Lines before the one containing "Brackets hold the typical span" are not wanted; restate the rest below word for word, through the last line, but drop any pictures.

--- Raw data Enclosed Below ---

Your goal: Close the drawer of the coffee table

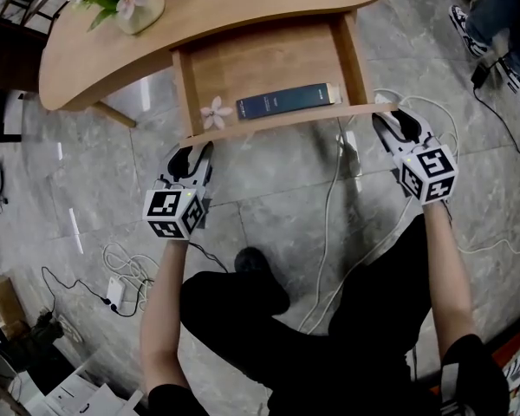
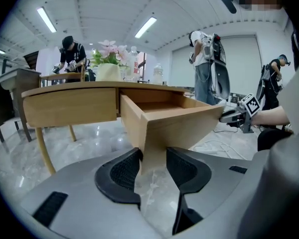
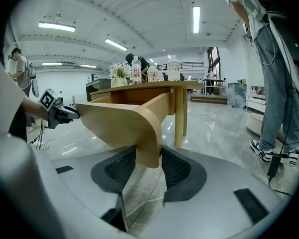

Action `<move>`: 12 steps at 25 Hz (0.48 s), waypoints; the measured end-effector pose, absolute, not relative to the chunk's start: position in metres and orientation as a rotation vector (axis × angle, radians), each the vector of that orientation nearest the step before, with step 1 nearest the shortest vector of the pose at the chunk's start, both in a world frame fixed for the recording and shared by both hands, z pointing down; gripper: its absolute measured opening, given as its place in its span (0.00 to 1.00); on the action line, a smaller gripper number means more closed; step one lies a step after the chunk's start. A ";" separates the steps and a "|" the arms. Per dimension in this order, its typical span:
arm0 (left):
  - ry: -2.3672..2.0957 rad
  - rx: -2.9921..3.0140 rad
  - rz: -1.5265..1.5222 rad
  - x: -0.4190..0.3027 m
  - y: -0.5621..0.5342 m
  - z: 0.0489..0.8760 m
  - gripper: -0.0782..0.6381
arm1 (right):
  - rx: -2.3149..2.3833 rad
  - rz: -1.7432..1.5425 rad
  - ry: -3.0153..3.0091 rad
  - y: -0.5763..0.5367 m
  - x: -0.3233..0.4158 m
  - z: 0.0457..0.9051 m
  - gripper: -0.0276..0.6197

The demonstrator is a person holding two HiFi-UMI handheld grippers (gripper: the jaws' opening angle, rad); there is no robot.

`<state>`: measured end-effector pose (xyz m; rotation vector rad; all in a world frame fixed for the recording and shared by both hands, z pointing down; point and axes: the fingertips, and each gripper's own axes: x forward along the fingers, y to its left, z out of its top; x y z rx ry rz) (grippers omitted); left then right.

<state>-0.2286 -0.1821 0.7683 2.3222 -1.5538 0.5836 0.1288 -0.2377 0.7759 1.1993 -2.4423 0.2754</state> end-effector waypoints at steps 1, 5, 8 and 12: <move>-1.551 2.319 0.586 -0.229 -0.182 0.768 0.36 | 1.197 0.276 -2.438 -0.238 0.129 0.776 0.29; -1.547 2.319 0.593 -0.230 -0.181 0.766 0.34 | 1.194 0.272 -2.427 -0.237 0.130 0.774 0.28; -1.558 2.335 0.568 -0.230 -0.179 0.757 0.34 | 1.209 0.265 -2.445 -0.235 0.131 0.766 0.28; -1.576 2.347 0.524 -0.229 -0.178 0.744 0.33 | 1.218 0.264 -2.463 -0.234 0.133 0.754 0.27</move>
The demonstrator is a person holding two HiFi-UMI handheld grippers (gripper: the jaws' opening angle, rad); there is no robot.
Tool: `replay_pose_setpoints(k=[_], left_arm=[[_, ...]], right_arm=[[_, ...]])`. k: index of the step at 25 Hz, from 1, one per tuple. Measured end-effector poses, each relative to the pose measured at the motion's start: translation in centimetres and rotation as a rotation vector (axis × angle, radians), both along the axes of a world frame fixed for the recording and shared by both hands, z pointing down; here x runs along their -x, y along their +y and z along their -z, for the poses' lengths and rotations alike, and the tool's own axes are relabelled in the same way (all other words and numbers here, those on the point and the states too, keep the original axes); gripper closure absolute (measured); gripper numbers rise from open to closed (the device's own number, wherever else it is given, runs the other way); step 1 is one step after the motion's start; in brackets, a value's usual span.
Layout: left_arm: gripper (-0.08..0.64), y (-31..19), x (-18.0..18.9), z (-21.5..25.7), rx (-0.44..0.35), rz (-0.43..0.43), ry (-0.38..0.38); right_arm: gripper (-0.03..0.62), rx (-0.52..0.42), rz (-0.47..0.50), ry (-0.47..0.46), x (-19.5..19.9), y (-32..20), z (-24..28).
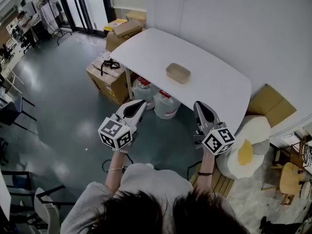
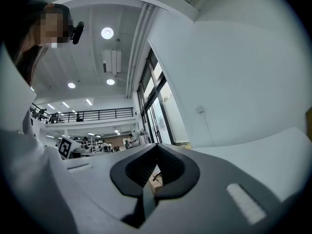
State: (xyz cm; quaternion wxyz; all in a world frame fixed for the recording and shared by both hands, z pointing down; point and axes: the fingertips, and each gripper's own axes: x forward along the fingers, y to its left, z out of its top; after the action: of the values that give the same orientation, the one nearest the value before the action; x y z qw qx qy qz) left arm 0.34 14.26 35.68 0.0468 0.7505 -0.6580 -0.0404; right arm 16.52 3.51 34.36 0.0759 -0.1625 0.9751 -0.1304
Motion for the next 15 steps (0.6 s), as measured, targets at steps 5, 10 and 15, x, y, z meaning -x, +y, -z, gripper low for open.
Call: replay_pose_setpoints(k=[5, 10, 15], left_arm=[[0.569, 0.1, -0.3, -0.2, 0.009, 0.004, 0.002], [0.569, -0.8, 1.2, -0.6, 0.024, 0.017, 0.016], [0.569, -2.8, 3.1, -0.7, 0.024, 0.011, 0.014]], right_arm=[[0.581, 0.013, 0.031, -0.003, 1.0, 0.0, -0.4], [0.580, 0.027, 0.038, 0.011, 2.2, -1.0, -0.9], [0.580, 0.031, 0.035, 0.011, 3.8, -2.7, -1.2]])
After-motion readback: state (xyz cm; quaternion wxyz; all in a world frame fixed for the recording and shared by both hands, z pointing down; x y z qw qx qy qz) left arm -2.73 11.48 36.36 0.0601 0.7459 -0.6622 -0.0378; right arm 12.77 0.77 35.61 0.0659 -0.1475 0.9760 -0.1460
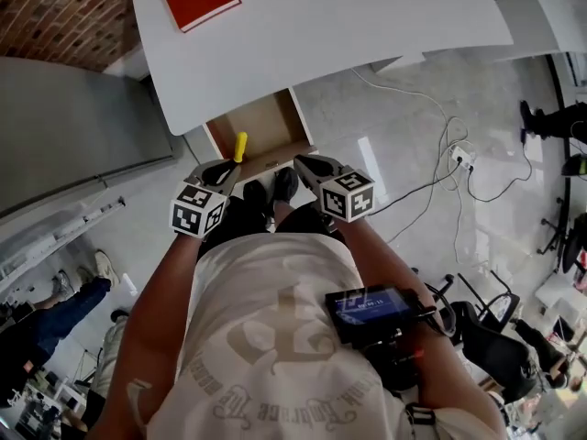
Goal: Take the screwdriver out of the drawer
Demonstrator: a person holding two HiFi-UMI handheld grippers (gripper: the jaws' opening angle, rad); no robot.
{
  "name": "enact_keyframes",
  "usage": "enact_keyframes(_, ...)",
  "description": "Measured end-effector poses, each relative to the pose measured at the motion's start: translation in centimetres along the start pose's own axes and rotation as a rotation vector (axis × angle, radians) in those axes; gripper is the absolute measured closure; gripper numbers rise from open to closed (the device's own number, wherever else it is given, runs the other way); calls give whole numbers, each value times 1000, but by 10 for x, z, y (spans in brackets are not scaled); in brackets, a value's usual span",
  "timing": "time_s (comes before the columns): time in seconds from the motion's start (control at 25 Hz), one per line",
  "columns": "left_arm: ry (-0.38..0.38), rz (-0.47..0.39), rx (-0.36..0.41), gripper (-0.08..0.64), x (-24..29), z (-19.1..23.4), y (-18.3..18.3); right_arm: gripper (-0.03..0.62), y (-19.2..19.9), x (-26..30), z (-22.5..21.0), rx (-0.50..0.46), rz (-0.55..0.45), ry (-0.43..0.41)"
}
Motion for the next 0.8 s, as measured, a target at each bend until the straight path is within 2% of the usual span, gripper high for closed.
enact_keyframes(0.28, 4, -90, -39, 517, -31, 0, 6, 586, -14, 4, 21, -47, -18, 13)
enact_keyframes(0.8, 57, -183, 7, 517, -79, 2, 1, 586, -39, -7, 67, -83, -74, 78)
Point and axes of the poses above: the fingertips, and each gripper's own axes: x forward along the fingers, z to its left, y out of its underside, the point moved 7 cm from there along -x, backward along the fingers, and after that the axes turned 10 degrees about -x, right-handed, at the moved point
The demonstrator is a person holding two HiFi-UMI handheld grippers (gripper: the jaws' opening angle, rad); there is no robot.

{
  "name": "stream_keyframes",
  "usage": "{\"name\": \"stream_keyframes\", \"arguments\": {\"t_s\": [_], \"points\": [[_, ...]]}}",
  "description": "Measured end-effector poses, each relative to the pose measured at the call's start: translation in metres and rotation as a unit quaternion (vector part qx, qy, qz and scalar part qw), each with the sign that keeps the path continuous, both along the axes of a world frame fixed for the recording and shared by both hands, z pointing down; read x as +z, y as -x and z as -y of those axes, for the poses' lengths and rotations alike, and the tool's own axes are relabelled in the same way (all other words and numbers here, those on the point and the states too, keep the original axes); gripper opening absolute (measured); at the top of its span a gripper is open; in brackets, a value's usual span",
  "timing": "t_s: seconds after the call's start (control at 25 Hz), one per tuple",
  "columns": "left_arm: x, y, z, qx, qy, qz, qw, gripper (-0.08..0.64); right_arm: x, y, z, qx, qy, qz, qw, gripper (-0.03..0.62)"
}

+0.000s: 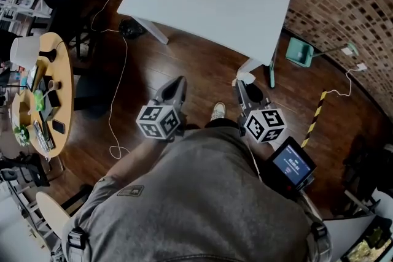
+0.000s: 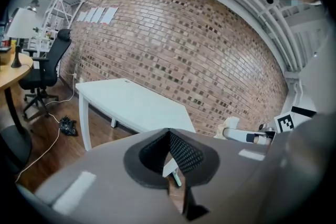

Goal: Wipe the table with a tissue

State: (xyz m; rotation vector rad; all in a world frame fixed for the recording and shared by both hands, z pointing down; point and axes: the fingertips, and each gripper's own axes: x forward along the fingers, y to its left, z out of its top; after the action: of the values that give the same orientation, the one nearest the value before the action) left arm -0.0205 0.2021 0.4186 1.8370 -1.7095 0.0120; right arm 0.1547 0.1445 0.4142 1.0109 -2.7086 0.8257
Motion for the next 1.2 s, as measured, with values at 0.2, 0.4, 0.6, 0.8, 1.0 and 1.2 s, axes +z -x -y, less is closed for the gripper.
{"name": "stream_keyframes", "arguments": {"t_s": [0.2, 0.4, 0.6, 0.8, 1.0, 1.2], "points": [[0.000, 0.005, 0.028, -0.007, 0.003, 0.001, 1.0000, 0.002, 0.004, 0.005, 0.026, -0.005, 0.008, 0.000, 1.000, 0.060], [0.003, 0.014, 0.050, 0.003, 0.009, -0.002, 1.0000, 0.002, 0.008, 0.016, 0.042, 0.005, 0.015, -0.002, 1.000, 0.060], [0.010, 0.032, 0.082, 0.033, 0.009, -0.007, 0.9994, 0.002, 0.016, 0.030, 0.064, 0.035, 0.016, -0.011, 0.999, 0.060], [0.013, 0.055, 0.128, 0.091, 0.003, -0.018, 0.9957, 0.002, 0.022, 0.048, 0.090, 0.089, 0.017, -0.032, 0.995, 0.060], [0.012, 0.088, 0.173, 0.138, 0.000, -0.030, 0.9899, 0.002, 0.022, 0.075, 0.113, 0.138, 0.022, -0.056, 0.989, 0.060], [0.020, 0.101, 0.199, 0.187, 0.007, -0.046, 0.9812, 0.002, 0.025, 0.085, 0.121, 0.190, 0.035, -0.081, 0.978, 0.060]]}}
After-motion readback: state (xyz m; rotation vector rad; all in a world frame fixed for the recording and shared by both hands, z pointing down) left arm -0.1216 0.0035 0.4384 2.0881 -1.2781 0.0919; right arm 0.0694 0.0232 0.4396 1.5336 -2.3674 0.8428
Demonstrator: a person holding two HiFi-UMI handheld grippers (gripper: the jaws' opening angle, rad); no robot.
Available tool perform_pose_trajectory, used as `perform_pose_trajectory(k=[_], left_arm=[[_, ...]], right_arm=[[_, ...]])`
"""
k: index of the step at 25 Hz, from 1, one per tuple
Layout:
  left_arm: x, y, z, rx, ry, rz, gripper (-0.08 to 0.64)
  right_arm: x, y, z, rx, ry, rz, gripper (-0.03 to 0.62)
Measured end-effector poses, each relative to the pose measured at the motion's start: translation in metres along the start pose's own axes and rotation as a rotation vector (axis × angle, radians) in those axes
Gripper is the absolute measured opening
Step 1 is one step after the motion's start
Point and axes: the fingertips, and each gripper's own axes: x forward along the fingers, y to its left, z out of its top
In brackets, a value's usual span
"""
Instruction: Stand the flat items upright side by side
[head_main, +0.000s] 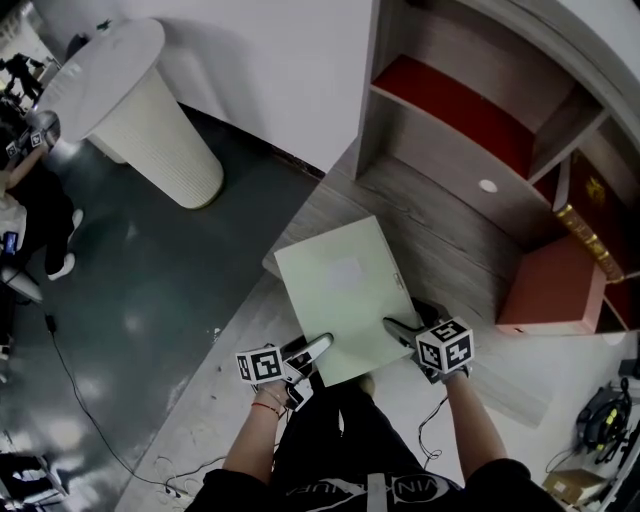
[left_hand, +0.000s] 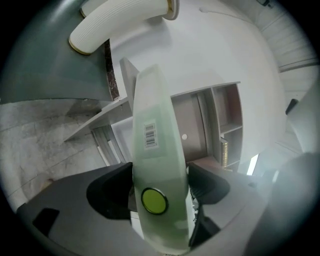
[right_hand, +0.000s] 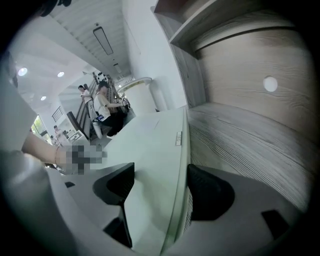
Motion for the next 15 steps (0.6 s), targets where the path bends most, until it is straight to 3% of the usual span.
perform_pose_trajectory(k=[7,15], left_arm=[[0.001,0.008,0.032,-0.051,-0.073,-0.022,0.334],[-0.007,0.001,0.024,-0.021,-0.019,0.014,0.316]], right_arm=[[-0.001,0.006,-0.006,-0.007,0.006,0.007,0.347],[-0.006,0.011,-0.009,-0.018,0.012,0.01,0.343]])
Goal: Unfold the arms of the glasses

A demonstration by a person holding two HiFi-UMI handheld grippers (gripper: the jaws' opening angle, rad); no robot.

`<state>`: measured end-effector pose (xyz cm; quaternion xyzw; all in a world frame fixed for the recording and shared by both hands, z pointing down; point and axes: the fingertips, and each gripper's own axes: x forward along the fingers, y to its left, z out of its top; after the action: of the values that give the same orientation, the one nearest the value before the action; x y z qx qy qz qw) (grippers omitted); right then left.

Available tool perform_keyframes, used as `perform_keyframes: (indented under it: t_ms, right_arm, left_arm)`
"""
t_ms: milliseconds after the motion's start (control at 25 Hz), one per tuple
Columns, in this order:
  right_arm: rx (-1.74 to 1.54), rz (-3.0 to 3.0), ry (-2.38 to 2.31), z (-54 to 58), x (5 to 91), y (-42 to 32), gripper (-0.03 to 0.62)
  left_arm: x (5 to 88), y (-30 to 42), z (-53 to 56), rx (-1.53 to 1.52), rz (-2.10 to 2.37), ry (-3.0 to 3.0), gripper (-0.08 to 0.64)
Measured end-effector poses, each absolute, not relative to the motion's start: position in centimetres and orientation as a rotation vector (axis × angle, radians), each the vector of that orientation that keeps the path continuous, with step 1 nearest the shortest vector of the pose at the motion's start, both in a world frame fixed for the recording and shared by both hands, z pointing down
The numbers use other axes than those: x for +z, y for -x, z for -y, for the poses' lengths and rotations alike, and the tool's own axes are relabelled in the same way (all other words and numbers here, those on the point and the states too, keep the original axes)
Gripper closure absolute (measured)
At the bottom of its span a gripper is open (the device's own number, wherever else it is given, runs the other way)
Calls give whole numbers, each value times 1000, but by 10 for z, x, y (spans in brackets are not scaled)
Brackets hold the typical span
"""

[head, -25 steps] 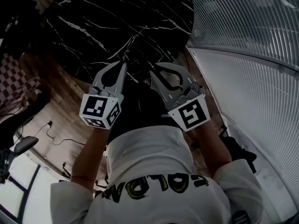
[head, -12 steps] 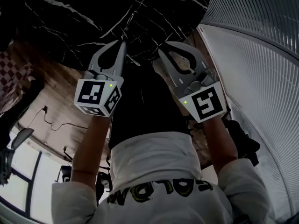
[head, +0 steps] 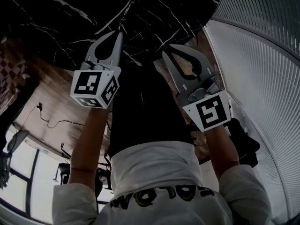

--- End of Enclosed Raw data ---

## Output below
Brackets hold the typical span
"""

[head, -25 steps] 
[head, -12 steps] 
[head, +0 steps] 

This exercise requires nothing further.